------ Data for this task ------
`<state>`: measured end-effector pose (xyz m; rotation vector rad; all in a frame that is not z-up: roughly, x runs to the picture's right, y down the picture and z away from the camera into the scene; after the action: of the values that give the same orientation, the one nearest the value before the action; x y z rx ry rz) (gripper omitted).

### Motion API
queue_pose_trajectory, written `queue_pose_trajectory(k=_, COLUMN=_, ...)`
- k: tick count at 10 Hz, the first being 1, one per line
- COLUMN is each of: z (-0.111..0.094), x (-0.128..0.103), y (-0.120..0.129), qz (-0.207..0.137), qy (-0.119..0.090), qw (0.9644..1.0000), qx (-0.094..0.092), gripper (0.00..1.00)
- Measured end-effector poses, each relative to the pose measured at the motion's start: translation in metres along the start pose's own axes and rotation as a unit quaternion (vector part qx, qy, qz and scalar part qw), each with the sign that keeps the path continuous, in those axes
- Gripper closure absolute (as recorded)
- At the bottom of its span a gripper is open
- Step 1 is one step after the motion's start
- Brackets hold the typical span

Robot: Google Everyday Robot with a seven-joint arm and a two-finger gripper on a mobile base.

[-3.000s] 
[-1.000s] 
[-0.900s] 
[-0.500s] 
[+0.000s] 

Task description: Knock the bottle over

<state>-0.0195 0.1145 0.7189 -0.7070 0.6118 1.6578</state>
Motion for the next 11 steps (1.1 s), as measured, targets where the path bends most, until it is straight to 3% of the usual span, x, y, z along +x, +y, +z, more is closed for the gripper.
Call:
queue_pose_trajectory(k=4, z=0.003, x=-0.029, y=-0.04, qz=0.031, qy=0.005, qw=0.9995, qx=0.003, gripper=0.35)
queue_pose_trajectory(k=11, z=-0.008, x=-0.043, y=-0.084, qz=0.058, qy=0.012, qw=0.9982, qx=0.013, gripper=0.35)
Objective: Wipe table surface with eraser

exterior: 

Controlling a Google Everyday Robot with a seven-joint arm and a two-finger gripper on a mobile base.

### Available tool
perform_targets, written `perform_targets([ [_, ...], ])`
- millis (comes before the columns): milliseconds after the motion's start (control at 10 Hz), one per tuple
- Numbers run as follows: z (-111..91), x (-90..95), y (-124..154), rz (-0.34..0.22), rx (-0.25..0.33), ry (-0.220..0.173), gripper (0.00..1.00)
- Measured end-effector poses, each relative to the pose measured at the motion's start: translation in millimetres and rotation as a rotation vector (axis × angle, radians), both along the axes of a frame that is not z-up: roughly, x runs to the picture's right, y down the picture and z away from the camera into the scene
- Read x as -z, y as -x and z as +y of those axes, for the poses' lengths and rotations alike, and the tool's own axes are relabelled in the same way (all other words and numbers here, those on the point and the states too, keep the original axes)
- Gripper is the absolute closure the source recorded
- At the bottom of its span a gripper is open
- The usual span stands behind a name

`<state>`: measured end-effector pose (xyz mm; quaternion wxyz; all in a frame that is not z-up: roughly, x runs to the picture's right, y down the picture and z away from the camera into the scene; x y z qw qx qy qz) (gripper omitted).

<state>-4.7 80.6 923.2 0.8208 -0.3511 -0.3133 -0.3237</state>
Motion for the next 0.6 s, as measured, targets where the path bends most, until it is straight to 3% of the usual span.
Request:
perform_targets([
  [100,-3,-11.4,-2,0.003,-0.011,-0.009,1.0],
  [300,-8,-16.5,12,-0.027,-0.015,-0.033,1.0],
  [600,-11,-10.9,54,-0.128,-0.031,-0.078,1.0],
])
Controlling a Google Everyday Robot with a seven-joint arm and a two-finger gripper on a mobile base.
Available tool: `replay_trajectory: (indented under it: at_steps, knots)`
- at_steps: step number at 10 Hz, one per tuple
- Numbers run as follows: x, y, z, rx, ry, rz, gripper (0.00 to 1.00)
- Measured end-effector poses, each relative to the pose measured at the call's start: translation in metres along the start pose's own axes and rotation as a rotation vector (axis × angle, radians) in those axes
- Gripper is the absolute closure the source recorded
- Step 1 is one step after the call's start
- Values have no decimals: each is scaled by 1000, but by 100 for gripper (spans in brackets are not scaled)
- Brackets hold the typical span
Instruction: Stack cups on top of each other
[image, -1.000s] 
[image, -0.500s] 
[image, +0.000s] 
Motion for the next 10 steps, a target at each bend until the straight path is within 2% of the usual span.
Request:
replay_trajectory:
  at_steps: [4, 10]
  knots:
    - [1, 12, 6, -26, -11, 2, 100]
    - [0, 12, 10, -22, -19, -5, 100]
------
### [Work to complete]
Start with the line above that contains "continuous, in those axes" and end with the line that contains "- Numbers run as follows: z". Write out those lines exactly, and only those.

### [Exercise result]
- Measured end-effector poses, each relative to the pose measured at the motion's start: translation in metres along the start pose's own axes and rotation as a unit quaternion (vector part qx, qy, qz and scalar part qw), each with the sign that keeps the path continuous, in those axes
- Gripper closure absolute (as recorded)
- At the bottom of its span a gripper is open
- Step 1 is one step after the motion's start
- Brackets hold the typical span

Robot: Google Everyday Robot with a seven-joint arm and a two-finger gripper on a mobile base.

[-3.000s] 
[-1.000s] 
[-0.900s] 
[-0.500s] 
[+0.000s] 

Task description: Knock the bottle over

<state>-0.0195 0.1145 0.7189 -0.7070 0.6118 1.6578</state>
Motion for the next 11 steps (1.1 s), as measured, targets where the path bends most, until it is straight to 3% of the usual span, x, y, z along +x, +y, +z, more is closed for the gripper.
Call:
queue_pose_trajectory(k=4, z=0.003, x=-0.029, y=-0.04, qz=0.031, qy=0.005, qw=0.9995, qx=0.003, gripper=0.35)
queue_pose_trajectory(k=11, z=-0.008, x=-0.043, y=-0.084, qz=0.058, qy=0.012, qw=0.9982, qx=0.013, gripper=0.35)
Objective: Wipe table surface with eraser

exterior: 

Controlling a Google Everyday Robot with a seven-joint arm and a two-finger gripper on a mobile base.

### Available tool
perform_targets, written `perform_targets([ [_, ...], ])`
- millis (comes before the columns): milliseconds after the motion's start (control at 10 Hz), one per tuple
- Numbers run as follows: z (-111..91), x (-90..95), y (-124..154), rz (-0.34..0.22), rx (-0.25..0.33), ry (-0.220..0.173), gripper (0.00..1.00)

This answer requires nothing else.